Single by Yeat

from the EP Lyfe
- Released: September 2, 2022
- Recorded: Before June 15, 2022
- Genre: Hip hop
- Length: 2:54
- Label: Field Trip; Listen to the Kids; Geffen; Interscope; Twizzy Rich;
- Songwriters: Noah Olivier Smith; Benjamin Debosnigs Saint Fort;
- Producer: Bnyx

Yeat singles chronology
| "Rich Minion" (2022) | "Talk" (2022) | "Already Rich" (2023) |

= Talk (Yeat song) =

2022 single by Yeat

"Talk" is a single by American rapper Yeat, released through Field Trip Recordings, Listen to the Kids, Geffen Records, and Interscope Records as a single on September 2, 2022. The song serves as the lead single to Yeat's sixth extended play Lyfe, and found success after going viral on TikTok.
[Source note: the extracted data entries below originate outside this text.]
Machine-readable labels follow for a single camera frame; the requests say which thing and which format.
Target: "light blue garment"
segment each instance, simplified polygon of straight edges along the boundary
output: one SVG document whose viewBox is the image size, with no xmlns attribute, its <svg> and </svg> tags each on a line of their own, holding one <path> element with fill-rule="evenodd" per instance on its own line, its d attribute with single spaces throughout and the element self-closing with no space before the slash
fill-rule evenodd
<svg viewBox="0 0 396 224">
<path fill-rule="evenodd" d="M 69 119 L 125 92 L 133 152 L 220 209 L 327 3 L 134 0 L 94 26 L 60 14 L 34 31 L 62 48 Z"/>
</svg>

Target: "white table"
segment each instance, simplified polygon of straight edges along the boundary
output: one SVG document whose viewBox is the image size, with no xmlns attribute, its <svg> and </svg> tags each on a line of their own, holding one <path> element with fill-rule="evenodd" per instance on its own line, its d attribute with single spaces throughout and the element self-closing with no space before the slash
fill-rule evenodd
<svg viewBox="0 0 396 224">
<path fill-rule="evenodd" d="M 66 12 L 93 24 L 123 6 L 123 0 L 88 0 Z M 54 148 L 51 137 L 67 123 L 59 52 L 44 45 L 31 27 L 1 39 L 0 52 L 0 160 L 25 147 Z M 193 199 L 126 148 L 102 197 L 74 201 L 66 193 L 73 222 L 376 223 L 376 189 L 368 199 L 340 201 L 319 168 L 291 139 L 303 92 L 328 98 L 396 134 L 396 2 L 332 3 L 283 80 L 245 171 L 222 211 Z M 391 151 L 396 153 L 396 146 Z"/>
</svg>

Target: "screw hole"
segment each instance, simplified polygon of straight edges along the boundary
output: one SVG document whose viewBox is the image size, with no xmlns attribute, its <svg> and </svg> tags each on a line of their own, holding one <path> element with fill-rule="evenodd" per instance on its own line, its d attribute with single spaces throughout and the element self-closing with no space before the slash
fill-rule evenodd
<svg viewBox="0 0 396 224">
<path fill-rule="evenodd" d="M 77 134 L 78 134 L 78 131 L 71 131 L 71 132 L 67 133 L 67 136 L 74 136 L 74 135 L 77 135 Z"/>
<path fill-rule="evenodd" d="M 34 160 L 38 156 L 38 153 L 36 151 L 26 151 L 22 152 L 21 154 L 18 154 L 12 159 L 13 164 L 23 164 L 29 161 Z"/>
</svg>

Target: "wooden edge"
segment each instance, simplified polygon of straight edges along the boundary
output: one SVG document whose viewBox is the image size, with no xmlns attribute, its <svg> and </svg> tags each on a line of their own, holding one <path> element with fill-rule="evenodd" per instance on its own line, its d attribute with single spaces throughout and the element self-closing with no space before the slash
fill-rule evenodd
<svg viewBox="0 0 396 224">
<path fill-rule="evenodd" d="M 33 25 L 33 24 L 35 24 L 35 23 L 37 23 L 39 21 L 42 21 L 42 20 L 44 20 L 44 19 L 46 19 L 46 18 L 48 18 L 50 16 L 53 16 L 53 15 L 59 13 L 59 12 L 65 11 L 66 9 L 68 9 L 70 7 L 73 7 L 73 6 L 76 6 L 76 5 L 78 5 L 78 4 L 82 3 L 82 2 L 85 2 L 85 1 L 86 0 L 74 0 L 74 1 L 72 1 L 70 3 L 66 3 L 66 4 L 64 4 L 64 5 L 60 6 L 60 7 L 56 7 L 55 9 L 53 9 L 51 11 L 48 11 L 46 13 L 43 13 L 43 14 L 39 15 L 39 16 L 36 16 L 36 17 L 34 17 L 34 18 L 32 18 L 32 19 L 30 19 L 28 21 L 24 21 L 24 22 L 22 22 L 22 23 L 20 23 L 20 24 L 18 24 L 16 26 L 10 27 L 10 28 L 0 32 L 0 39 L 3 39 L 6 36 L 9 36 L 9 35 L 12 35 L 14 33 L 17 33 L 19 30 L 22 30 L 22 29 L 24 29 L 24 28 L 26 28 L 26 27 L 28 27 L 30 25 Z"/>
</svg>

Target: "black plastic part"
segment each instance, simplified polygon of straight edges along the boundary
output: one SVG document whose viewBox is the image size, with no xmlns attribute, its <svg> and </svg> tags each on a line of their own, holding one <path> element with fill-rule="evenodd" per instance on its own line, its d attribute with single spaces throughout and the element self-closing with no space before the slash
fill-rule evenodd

In the United States, the song entered at number 42 on the Billboard Hot 100.

==Critical reception==
Kieran Press-Reynolds of Pitchfork noted the song's harsh instrumentals and unnerving background vocals, writing: "Police sirens set a frantic scene, and then a shrieking synth catapults Yeat's flexes into the sky: "Head #1 up on these charts, we stuck or what?" Mangled background vocals creep like demonic backup singers shadowing Yeat's steady voice. Barely any other major label rap production in 2022 sounds as unhinged and off-kilter as this."

==Charts==

Chart performance for "Talk"
| Chart (2022) | Peak position |
|---|---|
| Canada (Canadian Hot 100) | 55 |
| Global 200 (Billboard) | 85 |
| Iceland (Tónlistinn) | 31 |
| Lithuania (AGATA) | 58 |
| South Africa Streaming (TOSAC) | 63 |
| US Billboard Hot 100 | 42 |

==Certifications==

Certifications for "Talk"
| Region | Certification | Certified units/sales |
| Canada (Music Canada) | Platinum | 80,000^{‡} |
| Poland (ZPAV) | Gold | 25,000^{‡} |
| United States (RIAA) | Platinum | 1,000,000^{‡} |
^{‡} Sales+streaming figures based on certification alone.